Freud’s portrait Benefits Supervisor Sleeping uses the symbol of a couch that showcases his attention to subjects. Freud is concerned with intimately capturing the emotions of his models, similar to his grandfather’s sessions with patients who lounged on his famous therapy couch.

Benefits Supervisor Sleeping provokes a collision of responses that accentuate both grotesqueness and beauty; apathy and sadness. Lucien Freud fundamentally challenged the pantheon of classical art by challenging Western views about art and subjectivity.

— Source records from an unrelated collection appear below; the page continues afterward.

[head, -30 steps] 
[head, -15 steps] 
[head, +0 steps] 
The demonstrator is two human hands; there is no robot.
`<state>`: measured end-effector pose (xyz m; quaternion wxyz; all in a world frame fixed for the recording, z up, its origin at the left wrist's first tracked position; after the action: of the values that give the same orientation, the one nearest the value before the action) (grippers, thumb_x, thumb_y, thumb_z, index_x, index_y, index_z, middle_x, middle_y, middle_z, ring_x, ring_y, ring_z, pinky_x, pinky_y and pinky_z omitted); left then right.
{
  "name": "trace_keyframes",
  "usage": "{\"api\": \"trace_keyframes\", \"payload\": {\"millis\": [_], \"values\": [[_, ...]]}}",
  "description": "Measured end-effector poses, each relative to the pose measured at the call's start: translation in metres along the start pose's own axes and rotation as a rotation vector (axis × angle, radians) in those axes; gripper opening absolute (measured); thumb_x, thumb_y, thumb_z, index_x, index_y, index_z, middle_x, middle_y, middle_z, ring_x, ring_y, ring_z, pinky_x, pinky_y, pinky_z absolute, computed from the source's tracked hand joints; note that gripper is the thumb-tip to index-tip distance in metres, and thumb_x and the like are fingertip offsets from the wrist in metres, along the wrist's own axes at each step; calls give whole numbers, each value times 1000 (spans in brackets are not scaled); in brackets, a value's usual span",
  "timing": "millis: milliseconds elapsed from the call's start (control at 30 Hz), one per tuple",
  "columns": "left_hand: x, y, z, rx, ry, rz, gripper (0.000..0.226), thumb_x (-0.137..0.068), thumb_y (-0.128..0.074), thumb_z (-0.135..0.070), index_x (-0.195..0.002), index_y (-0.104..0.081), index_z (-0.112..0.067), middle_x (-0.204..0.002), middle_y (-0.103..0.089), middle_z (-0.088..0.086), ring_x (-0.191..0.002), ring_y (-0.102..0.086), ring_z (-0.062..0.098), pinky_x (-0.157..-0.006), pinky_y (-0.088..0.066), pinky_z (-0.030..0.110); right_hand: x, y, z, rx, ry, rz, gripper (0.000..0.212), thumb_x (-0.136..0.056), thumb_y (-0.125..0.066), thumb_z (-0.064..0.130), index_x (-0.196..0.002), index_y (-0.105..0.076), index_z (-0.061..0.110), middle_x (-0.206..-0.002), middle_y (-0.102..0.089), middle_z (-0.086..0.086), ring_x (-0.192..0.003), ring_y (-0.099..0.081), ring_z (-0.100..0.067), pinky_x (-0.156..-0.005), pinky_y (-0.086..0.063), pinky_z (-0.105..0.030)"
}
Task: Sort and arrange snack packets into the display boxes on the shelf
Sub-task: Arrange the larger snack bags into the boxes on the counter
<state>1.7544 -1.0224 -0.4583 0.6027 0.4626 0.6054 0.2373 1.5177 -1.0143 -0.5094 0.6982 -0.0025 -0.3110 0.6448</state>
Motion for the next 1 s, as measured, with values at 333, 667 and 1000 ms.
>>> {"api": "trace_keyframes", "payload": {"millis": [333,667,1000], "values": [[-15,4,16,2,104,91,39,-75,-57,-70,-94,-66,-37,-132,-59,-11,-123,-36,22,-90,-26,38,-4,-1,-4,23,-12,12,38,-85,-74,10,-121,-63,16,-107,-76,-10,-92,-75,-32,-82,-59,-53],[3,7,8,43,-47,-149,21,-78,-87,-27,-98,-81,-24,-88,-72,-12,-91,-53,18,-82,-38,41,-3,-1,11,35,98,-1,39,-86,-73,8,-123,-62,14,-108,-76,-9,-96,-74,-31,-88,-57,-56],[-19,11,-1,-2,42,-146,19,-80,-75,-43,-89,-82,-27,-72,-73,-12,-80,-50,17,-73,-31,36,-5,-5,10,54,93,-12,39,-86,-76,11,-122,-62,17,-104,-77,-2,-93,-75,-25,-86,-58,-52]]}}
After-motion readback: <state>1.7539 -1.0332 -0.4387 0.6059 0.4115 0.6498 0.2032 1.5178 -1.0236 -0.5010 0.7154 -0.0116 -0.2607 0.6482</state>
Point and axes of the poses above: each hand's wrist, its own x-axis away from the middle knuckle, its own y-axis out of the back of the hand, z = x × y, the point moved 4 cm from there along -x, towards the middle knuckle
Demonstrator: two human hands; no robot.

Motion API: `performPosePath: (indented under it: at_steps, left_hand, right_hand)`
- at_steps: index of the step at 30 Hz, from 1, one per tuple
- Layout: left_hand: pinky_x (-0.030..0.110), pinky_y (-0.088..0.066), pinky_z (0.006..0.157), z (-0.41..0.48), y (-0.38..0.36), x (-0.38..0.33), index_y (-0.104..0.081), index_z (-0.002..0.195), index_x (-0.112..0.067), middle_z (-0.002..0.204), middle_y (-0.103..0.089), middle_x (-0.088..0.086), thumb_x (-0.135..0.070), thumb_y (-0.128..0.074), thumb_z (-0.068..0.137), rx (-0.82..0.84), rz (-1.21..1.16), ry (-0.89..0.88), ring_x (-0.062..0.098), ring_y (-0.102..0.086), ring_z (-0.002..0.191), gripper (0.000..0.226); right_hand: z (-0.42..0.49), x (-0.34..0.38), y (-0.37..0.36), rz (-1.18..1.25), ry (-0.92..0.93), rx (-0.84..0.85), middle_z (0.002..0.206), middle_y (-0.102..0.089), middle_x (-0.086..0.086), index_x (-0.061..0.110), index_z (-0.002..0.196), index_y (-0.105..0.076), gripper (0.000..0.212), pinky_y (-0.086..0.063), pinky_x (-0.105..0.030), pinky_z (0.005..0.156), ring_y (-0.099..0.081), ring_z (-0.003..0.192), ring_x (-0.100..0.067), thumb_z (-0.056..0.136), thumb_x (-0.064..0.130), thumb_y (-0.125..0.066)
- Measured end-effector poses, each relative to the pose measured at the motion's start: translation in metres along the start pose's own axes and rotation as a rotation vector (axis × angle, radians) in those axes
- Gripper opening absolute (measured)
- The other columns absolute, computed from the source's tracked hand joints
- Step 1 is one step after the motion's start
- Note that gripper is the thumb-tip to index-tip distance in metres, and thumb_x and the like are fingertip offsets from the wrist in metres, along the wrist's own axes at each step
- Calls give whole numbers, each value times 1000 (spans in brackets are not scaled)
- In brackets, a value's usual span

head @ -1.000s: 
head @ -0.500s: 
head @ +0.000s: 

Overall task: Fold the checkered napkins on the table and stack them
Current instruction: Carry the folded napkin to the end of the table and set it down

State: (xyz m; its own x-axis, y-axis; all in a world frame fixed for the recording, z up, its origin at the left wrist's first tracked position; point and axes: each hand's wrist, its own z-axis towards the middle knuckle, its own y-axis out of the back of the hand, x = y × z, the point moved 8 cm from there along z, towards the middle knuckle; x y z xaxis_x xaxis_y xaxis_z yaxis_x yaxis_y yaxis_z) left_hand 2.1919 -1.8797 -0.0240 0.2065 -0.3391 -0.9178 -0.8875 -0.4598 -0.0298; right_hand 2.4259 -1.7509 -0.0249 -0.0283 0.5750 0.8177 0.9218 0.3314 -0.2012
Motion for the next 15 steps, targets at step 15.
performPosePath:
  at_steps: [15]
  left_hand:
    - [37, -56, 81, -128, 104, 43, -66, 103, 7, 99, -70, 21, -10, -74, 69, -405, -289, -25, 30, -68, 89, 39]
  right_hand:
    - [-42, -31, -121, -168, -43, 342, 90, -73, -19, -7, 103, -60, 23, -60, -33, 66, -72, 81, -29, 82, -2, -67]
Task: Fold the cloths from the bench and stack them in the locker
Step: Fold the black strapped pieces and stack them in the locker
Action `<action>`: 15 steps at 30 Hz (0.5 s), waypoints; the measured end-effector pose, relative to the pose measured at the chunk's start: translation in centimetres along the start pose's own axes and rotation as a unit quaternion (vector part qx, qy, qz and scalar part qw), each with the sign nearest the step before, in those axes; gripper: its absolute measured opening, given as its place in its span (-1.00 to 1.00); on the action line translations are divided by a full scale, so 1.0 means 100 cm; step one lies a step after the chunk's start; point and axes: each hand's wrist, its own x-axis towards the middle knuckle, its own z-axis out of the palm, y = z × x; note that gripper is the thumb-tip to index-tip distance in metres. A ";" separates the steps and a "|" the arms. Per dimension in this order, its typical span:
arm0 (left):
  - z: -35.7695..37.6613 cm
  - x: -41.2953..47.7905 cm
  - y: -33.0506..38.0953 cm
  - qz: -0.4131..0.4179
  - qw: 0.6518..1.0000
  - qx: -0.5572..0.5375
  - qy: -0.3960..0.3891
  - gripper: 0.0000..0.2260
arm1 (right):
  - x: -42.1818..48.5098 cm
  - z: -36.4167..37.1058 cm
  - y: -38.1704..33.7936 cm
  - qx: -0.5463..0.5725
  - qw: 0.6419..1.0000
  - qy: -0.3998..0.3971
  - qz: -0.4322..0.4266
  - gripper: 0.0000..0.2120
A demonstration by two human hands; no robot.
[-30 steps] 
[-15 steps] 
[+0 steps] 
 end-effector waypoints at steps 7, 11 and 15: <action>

Comparisons between classical and modern art showcase Lucien Freud’s innovations. For example, the heavy-set lady in Benefits Supervisor Sleeping is more naked than the marble statue of David. Her flesh bursts with obtuse dimensions and she appears to be alone. A stylistic choice of Lucien’s was to capture his model’s nakedness authentically by causing friction between intimacy and intrusion. Lucien captures his models in mental states that lack awareness of their nakedness or disproportion. Viewing a Lucien Freud portrait irks the spectator to feel embarrassment for the model’s nakedness.

Classical art can appear fixed. The statue of David’s marble body is a popular example. Modern art, opposed to classical art, sketches humans as worldly, grotesque, and strangely beautiful.

As an art viewer, perception and meaning-making practices are yours to make.